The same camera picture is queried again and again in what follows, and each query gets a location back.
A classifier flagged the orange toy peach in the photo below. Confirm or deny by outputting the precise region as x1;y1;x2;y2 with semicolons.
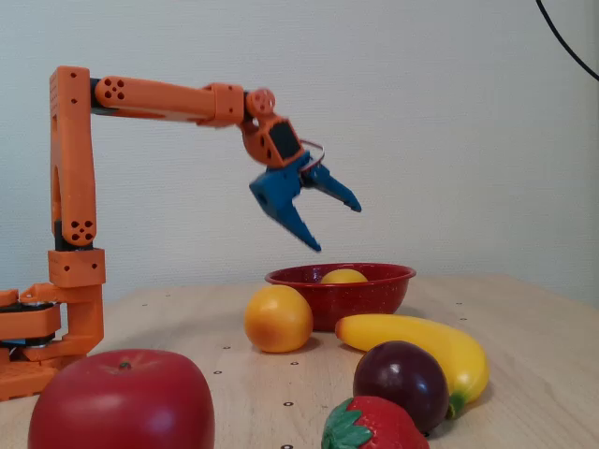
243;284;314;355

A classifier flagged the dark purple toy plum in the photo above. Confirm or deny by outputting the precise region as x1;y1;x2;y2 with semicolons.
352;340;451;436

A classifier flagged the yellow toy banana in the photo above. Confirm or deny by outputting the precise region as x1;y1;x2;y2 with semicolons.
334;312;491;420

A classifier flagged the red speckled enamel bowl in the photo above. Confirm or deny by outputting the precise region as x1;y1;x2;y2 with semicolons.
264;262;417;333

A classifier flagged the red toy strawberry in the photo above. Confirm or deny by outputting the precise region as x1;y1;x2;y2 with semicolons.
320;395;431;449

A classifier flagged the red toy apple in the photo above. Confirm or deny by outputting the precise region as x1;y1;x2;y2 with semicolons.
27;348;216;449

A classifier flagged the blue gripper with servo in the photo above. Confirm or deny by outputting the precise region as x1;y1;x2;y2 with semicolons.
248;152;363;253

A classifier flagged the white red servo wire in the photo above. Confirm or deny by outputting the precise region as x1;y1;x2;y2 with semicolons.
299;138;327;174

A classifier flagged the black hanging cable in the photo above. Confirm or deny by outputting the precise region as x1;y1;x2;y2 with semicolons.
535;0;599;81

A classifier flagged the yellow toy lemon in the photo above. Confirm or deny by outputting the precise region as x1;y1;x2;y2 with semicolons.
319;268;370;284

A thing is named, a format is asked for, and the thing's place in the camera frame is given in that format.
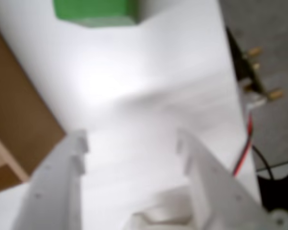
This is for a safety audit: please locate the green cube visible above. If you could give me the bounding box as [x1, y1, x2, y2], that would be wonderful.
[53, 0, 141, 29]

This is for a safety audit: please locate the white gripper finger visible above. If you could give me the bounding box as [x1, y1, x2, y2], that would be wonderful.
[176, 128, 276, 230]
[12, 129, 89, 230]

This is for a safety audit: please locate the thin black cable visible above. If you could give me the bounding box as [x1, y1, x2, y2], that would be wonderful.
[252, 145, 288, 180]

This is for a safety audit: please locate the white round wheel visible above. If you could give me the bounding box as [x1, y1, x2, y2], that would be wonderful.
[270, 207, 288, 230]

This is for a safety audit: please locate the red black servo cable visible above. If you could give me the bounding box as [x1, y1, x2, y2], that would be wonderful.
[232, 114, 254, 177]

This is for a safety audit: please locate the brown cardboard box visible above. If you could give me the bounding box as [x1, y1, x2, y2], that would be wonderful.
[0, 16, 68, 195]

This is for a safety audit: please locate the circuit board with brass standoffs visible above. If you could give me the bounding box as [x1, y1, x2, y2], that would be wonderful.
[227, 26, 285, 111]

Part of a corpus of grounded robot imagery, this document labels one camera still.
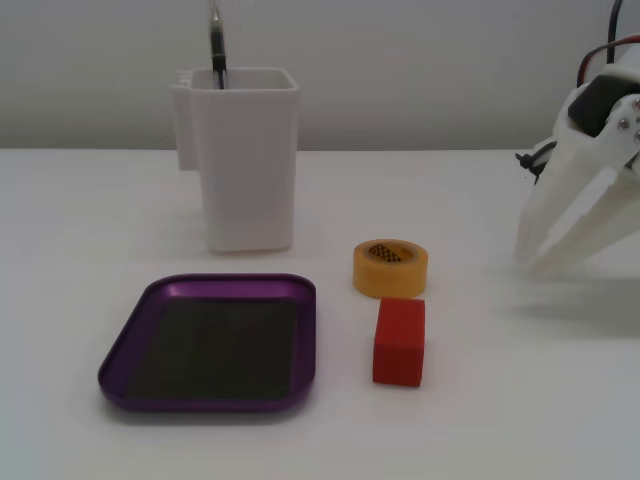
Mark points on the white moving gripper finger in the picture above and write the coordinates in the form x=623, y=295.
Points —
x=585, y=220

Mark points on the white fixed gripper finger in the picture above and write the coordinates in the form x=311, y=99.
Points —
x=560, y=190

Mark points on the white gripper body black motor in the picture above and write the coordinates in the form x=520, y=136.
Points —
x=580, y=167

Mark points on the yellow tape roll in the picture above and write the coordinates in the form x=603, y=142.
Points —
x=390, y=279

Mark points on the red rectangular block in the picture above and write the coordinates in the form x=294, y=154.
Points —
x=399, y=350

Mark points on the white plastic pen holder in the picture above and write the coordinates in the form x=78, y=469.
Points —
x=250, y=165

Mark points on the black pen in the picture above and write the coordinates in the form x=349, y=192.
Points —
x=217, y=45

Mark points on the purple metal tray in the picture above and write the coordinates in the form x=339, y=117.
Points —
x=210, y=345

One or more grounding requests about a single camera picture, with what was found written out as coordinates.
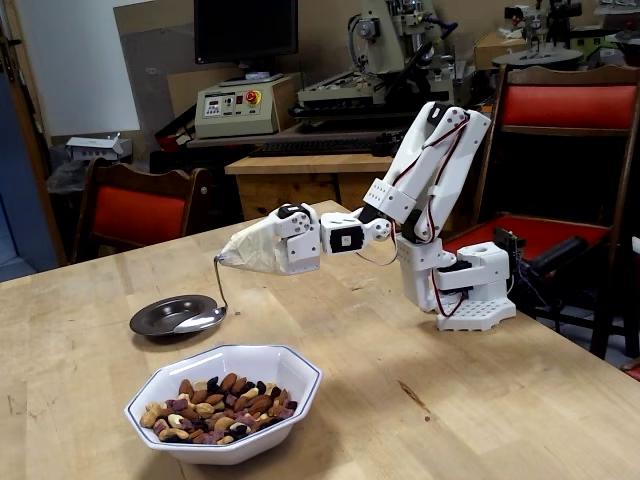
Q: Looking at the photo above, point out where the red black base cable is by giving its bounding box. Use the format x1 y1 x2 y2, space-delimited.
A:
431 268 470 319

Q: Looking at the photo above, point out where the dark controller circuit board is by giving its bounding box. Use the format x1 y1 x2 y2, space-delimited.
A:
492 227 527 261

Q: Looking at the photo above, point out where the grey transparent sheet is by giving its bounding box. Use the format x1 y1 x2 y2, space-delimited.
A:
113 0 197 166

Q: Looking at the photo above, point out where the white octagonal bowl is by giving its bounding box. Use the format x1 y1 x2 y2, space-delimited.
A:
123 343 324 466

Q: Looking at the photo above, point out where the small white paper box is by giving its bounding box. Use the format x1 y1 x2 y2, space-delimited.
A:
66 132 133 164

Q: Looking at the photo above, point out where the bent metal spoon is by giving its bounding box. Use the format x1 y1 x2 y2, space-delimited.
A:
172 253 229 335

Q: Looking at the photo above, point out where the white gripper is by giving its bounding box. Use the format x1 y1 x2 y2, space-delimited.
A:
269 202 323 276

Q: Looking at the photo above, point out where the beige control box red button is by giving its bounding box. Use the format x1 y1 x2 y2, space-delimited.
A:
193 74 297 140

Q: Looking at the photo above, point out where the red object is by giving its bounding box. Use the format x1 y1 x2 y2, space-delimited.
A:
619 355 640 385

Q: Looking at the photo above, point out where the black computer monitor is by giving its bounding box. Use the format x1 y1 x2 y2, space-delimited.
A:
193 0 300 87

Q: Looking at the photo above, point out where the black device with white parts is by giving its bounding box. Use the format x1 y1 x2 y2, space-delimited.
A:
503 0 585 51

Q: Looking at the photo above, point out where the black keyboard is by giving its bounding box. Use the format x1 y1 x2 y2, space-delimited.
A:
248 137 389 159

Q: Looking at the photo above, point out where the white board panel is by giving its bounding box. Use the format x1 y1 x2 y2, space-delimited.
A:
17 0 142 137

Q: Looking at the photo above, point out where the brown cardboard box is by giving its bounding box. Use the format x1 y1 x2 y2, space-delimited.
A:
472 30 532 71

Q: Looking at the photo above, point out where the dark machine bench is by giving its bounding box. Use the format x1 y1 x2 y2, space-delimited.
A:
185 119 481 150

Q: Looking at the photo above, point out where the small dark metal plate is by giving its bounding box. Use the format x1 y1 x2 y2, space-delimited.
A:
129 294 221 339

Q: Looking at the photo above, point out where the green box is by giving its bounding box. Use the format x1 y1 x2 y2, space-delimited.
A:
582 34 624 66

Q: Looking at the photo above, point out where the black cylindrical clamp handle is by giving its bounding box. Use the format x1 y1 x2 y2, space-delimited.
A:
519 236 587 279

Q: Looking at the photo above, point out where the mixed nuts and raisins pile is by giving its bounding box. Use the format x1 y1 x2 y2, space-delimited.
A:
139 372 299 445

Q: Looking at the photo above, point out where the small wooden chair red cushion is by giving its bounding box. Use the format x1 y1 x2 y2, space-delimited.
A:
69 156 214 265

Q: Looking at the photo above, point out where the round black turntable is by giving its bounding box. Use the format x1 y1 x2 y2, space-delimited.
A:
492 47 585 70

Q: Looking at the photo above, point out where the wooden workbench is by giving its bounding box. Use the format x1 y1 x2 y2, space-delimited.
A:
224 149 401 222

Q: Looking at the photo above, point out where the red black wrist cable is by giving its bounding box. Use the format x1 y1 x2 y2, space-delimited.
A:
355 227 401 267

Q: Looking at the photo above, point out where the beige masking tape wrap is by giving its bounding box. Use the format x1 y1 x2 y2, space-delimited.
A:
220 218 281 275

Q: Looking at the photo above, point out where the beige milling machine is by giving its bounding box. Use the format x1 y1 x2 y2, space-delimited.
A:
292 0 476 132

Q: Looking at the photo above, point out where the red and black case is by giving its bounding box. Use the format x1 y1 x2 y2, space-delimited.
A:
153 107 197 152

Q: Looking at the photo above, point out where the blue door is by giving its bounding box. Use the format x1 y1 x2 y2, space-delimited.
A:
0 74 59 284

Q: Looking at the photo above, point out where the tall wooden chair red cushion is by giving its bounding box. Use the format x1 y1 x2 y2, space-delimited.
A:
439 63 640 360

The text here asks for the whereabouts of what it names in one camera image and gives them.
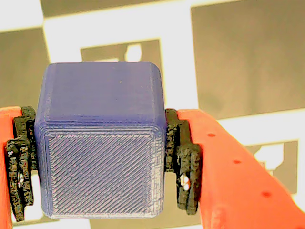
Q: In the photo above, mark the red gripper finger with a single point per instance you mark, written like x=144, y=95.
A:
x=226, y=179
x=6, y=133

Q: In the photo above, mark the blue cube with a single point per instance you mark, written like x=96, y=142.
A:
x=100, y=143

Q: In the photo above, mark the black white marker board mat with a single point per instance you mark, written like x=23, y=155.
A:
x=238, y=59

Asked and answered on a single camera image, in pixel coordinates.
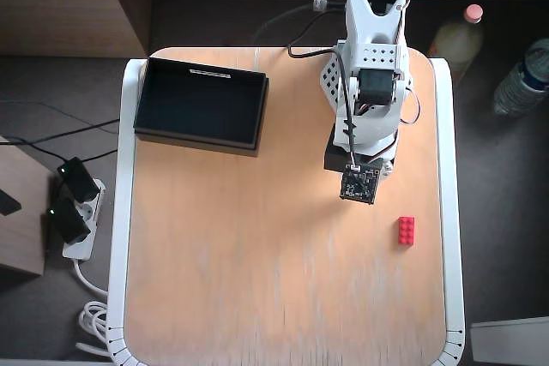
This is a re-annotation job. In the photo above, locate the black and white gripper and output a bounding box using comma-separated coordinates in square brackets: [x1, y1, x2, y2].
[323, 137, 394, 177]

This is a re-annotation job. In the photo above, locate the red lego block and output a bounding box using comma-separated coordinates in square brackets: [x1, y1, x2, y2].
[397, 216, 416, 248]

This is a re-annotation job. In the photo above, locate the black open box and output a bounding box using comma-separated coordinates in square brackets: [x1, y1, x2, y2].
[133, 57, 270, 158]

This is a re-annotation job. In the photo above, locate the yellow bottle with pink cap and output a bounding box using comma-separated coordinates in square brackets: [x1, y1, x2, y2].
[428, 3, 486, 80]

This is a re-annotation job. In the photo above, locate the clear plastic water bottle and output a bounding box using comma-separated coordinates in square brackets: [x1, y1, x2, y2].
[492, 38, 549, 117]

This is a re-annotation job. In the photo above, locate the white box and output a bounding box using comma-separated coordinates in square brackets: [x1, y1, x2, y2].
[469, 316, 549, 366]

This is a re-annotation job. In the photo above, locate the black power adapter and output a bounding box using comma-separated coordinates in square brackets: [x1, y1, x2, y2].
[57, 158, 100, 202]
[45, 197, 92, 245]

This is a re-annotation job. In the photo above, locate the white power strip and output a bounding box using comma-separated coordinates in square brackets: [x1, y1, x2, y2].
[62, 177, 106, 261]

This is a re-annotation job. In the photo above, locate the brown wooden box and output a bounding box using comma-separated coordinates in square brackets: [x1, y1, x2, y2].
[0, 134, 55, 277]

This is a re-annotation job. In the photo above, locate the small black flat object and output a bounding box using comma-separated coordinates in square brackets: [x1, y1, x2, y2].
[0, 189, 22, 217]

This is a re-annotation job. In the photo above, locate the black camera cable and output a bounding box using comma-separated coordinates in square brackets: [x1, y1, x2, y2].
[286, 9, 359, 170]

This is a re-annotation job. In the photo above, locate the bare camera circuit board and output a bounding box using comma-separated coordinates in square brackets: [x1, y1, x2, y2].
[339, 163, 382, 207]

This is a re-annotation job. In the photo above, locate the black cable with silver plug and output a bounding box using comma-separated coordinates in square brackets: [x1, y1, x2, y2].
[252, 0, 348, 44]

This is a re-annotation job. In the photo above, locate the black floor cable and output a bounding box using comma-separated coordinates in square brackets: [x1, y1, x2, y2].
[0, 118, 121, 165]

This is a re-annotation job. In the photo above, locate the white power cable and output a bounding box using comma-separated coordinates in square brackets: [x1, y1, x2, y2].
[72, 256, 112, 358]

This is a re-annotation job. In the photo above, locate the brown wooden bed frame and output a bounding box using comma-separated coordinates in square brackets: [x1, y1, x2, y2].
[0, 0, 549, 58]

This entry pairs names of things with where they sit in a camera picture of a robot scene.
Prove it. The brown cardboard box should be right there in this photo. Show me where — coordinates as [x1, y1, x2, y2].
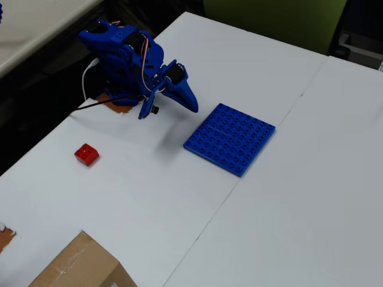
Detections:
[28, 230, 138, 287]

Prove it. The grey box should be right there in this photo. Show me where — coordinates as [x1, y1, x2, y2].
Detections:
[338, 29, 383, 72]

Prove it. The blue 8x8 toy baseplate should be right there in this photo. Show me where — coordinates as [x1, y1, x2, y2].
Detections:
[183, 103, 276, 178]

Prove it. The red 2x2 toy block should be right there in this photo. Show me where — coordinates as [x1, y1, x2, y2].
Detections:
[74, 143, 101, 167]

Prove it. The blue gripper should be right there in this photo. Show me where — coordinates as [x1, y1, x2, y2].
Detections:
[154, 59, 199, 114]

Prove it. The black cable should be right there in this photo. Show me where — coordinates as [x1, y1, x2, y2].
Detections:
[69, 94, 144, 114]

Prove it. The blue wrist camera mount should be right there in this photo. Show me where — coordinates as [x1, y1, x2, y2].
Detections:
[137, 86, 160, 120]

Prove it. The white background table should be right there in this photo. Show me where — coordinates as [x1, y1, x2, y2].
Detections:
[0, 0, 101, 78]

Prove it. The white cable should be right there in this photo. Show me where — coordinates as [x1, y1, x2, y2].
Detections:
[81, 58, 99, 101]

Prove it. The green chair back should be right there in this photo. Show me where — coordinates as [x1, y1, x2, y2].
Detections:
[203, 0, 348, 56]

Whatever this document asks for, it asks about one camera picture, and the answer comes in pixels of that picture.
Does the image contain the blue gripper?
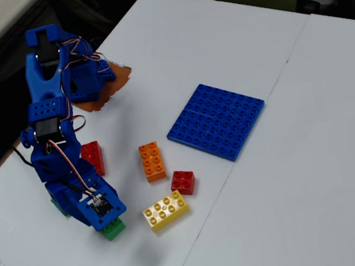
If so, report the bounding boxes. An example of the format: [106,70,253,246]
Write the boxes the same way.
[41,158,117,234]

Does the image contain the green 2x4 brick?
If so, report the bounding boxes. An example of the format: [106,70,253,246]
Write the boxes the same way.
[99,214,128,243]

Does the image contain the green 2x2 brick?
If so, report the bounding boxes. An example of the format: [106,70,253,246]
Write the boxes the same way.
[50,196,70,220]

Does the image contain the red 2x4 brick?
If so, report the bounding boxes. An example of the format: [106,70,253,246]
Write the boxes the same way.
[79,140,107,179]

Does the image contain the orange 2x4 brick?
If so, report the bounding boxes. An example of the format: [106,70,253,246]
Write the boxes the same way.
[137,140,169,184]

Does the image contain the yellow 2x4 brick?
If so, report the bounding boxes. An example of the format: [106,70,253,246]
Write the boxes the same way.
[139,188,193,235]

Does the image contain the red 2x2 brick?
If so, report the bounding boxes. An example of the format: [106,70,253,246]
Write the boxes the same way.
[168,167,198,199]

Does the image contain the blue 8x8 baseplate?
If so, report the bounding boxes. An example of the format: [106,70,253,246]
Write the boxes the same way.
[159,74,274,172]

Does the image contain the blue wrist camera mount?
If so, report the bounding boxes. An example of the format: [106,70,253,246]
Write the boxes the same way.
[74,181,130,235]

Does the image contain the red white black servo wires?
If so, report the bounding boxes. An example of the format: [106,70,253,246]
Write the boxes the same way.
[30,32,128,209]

:: Directions for this task ::
Copy whichever lines in the listing above contain the word "cushion".

:: Exercise answer ::
Q: Looking at the photo above, point out where the small wooden chair red cushion is by giving its bounding box. Use the format x1 y1 x2 y2, space-delimited.
Q: Looking at the photo above, point out where the tall wooden chair red cushion is by giving its bounding box. Use the format x1 y1 x2 y2, space-delimited.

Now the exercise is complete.